Marine Aaron Ripperda of Highland is remembered Wednesday with flags at half mast in nearby downtown Marine, where his father lives
Marine Aaron Ripperda of Highland is remembered Wednesday with flags at half mast in nearby downtown Marine, where his father lives

ST. LOUIS – A southwestern Illinois native was killed with six other Marines in an explosion during a Nevada training exercise he privately questioned because was just two months from coming home, his father said Wednesday.

Aaron Ripperda was eager to go back to college and “get on with his life,” Kent Ripperda told The Associated Press from his home in Marine, Ill.

His 26-year-old son died Monday night when a mortar shell blew up in its firing tube at the sprawling Hawthorne Army Depot, sending shrapnel flying into the young Marine and other troops as they trained. Eight others were injured.

Aaron Ripperda, formerly of Highland just east of St. Louis, had questioned the value of such training during a telephone conversation just days earlier, his father said.

“He wasn’t complaining. But as a good Marine, he did it,” the elder Ripperda, 52, told the AP.

Joining the Marines never had been Aaron Ripperda’s first choice after his 2005 graduation from Highland High School, his father said. Ripperda did some college work in Chicago before graduating from a St. Louis culinary school, only to find the job market in that field flat.

“He told us he always felt like he had a calling to join the Marines,” said Kent Ripperda, who at the time gently tried to dissuade his son from entering that branch, fearing for the young man’s safety at a time when U.S. casualties were mounting in Iraq and Afghanistan.

“I guess maybe it was a prestige thing” that propelled him into joining the Marines for five years, the father said, adding that through it all he was proud of his son’s decision to still serve his country. “He was an adult, and it was his choice.”

Aaron Ripperda also saw the military as a way to see the world. He did, ultimately visiting 13 countries.

Yet come the end of May, Ripperda had no plans to re-enlist and was looking forward to returning home and attending Southern Illinois University in Edwardsville this fall, his father said.

It wasn’t to be.

Kent Ripperda said he was online at work Tuesday, the morning after the explosion, when he saw a news account of a Nevada blast that killed seven Marines. The location — Hawthorne — and the name of the affected platoon deepened the father’s interest, given their similarities to his son’s location and group.

Moments later, the father called his ex-wife — Aaron Ripperda’s mother — in Santa Rosa, Calif., where she now lives.
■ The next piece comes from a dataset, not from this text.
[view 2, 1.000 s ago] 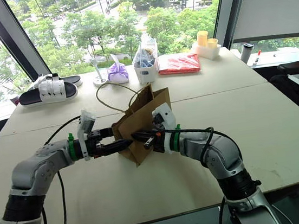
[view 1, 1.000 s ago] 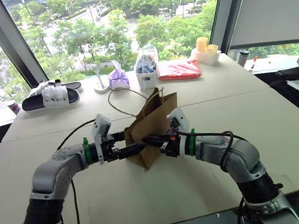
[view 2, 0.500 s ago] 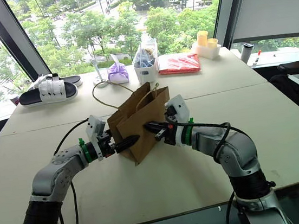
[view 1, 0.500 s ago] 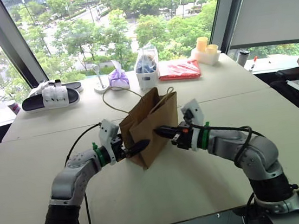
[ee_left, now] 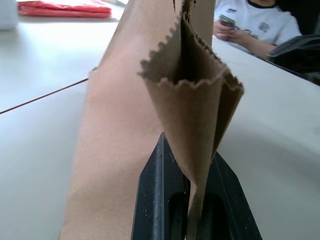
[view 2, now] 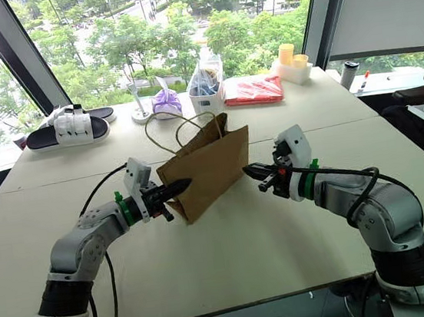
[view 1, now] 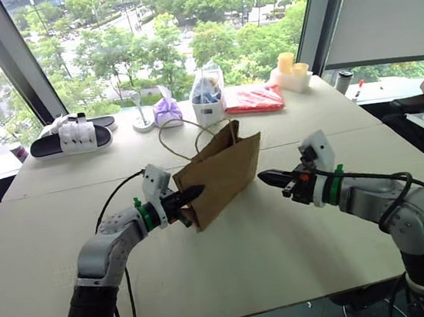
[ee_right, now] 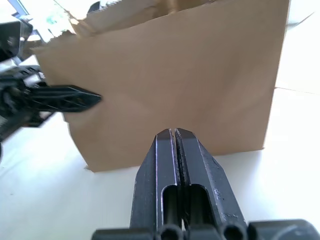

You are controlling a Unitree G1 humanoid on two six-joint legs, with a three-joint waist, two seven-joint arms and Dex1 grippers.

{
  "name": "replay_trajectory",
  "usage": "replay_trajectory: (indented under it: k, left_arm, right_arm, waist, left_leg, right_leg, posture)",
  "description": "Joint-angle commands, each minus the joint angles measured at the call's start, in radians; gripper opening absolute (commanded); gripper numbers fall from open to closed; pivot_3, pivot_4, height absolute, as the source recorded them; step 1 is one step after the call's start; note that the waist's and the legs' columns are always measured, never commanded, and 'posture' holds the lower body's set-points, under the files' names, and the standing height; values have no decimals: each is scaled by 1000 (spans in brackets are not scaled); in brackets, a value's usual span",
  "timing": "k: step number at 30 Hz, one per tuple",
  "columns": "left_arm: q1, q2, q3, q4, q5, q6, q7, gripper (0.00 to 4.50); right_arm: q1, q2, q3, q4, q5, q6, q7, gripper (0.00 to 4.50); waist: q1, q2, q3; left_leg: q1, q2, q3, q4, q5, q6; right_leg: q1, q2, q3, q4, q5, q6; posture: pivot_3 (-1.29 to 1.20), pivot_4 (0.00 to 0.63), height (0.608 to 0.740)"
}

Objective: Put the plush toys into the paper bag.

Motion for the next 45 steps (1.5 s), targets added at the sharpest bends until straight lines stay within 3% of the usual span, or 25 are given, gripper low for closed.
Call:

He asked if she had heard about the explosion and, if so, whether she had new details.

During that call, Kent Ripperda said, Marines arrived on the mother’s doorstep to tell her the grim news.

“That’s when we knew it was not a good sign,” the father said.

Aaron Ripperda’s former educators at the 1,000-student Highland High remembered the late Marine Wednesday as a polite kid who blended seamlessly between cliques. He took part in the school’s Renaissance-themed madrigal activities and for a time played football and ran track.

“He was a very nice young man, and because he was such a positive young man he just had a wonderful attitude and outlook. A can-do kid,” said Karen Gauen, the high school’s assistant principal who taught English during Ripperda’s time there.

Though she never recalled Ripperda openly talking about joining the military, she said “he definitely had the discipline for it.”

“He would be the type of person you’d want fighting for the country,” Gauen said. “He was just an intelligent, brave young man who had a lot to offer. It seems sometimes we lose our best and brightest, and it’s very depressing.”

Doug Bradley, who once taught Ripperda during a tech lab, also coached him in junior high track, where Ripperda ran the opening leg of a half-mile relay team that ultimately qualified for state.

“He was not necessarily the spectacular personality” that stood out in the crowd, Bradley said. “But he got along with every social group in school, and that’s a rare, special kid.”

Learning of Ripperda’s death, Bradley said, “is a punch to the gut.”

Kent Ripperda said his son “enjoyed life to its fullest.”

“I do feel like he did a lot of living in his 26 years,” the father said. “I wish it could have been so much longer. But he enjoyed every minute of life. He really did.”